Within the records, which lines hold the string "white"? Report each one by copying it.
*** GIVEN DATA
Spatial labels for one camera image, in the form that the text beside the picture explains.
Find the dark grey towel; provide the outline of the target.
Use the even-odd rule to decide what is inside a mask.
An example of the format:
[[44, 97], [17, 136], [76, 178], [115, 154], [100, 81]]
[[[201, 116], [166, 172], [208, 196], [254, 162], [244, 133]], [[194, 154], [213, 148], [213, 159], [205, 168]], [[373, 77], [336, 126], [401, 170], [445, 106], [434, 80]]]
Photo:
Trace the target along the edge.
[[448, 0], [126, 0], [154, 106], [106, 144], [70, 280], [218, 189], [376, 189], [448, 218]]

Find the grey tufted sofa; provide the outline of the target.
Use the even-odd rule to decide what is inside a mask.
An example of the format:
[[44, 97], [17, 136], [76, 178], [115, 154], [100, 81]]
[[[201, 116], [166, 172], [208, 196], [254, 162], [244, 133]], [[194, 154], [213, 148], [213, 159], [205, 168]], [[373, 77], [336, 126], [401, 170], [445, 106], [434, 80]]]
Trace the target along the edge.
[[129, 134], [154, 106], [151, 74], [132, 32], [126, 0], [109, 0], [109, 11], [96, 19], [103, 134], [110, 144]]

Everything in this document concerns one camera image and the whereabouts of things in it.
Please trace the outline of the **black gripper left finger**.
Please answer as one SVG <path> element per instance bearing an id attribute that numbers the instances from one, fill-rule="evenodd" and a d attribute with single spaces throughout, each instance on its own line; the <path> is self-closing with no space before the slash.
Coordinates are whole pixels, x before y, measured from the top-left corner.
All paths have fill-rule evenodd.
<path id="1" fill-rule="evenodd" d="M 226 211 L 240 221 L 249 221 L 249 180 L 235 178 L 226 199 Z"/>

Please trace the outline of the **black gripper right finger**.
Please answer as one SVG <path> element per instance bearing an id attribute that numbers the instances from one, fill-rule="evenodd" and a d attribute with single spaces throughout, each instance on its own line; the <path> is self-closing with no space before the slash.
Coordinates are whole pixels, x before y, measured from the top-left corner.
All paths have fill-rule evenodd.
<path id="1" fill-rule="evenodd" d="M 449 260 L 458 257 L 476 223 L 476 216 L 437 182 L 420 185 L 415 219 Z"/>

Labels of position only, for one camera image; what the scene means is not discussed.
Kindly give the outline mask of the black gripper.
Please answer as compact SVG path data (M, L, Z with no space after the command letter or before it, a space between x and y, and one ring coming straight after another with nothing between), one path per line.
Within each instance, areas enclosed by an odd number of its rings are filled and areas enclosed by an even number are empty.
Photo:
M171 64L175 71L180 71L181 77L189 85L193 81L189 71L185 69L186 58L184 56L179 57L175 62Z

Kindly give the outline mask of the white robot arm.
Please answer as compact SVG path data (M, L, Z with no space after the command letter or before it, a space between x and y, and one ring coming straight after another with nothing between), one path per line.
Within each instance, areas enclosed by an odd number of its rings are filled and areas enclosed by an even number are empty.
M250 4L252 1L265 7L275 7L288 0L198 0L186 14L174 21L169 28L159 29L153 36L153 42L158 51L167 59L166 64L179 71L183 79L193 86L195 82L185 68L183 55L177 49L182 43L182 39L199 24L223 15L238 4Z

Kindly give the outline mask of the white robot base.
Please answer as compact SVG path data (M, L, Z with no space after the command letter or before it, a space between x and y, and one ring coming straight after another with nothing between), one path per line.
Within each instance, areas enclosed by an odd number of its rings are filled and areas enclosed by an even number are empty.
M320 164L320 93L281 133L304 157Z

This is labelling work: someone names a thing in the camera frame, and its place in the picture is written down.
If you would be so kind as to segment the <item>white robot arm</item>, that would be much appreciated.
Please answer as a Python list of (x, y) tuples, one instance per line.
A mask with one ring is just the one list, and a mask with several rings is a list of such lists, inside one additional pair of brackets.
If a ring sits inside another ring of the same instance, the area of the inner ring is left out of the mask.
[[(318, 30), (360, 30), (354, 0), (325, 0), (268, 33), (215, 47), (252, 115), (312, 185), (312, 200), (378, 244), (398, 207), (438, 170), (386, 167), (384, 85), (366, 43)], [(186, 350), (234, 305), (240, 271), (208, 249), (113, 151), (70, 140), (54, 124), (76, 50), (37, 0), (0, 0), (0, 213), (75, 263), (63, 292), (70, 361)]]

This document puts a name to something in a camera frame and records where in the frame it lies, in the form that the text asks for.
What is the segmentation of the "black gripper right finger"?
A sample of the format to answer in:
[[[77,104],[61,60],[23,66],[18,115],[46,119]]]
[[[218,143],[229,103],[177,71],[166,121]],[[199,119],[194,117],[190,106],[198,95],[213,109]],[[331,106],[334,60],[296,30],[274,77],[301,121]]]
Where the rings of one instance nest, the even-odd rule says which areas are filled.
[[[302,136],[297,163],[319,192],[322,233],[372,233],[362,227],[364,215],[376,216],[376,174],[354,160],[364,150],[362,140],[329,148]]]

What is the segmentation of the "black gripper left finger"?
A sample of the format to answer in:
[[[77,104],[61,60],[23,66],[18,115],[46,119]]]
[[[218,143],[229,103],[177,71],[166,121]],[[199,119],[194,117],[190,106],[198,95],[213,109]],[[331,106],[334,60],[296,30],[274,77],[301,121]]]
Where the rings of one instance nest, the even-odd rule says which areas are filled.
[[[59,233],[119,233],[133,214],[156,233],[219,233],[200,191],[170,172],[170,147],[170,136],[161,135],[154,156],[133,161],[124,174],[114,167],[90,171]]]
******
ANSWER TO THE EXERCISE:
Kindly give the outline mask of the white robot arm.
Kindly give the outline mask of the white robot base.
If you would be so kind as to segment the <item>white robot arm</item>, that would be much appreciated.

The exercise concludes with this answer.